▶ **Exercise goal**
Starting at the line with "Exercise. For every instance of the steel spoon", retype each line exactly up to and including the final line of the records below.

▶ **Supplied information**
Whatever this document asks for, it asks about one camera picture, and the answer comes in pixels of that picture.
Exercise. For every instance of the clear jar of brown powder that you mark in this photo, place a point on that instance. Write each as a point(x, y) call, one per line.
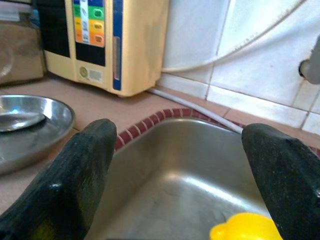
point(20, 55)

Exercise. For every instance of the thin white wall tube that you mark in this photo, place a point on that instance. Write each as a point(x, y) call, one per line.
point(225, 56)

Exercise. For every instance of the hanging metal utensil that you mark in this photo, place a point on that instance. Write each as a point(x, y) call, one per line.
point(312, 67)

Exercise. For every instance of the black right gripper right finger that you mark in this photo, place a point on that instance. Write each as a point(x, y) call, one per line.
point(290, 185)

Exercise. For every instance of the empty steel sink basin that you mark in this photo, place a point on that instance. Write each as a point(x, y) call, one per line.
point(180, 180)

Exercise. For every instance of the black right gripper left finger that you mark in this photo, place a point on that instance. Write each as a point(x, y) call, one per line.
point(62, 190)

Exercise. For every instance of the steel spoon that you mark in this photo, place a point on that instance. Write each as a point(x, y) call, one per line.
point(20, 122)

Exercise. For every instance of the steel bowl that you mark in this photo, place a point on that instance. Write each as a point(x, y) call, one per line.
point(37, 145)

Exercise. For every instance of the cream water ionizer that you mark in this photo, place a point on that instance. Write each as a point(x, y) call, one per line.
point(140, 45)

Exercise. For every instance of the yellow plastic cup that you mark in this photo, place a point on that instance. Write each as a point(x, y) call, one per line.
point(245, 227)

▶ **Response to this exercise**
Exercise. For every instance of the steel spoon that you mark in this photo, place a point on that instance. Write each as a point(x, y) call, one per line.
point(20, 122)

Exercise. For every instance of the steel bowl that you mark in this photo, place a point on that instance. Write each as a point(x, y) call, one per line.
point(37, 145)

Exercise. For every instance of the cream water ionizer that you mark in this photo, place a point on that instance. Write each as a point(x, y) call, one per line.
point(140, 45)

Exercise. For every instance of the yellow plastic cup that you mark in this photo, place a point on that instance. Write each as a point(x, y) call, one per line.
point(245, 227)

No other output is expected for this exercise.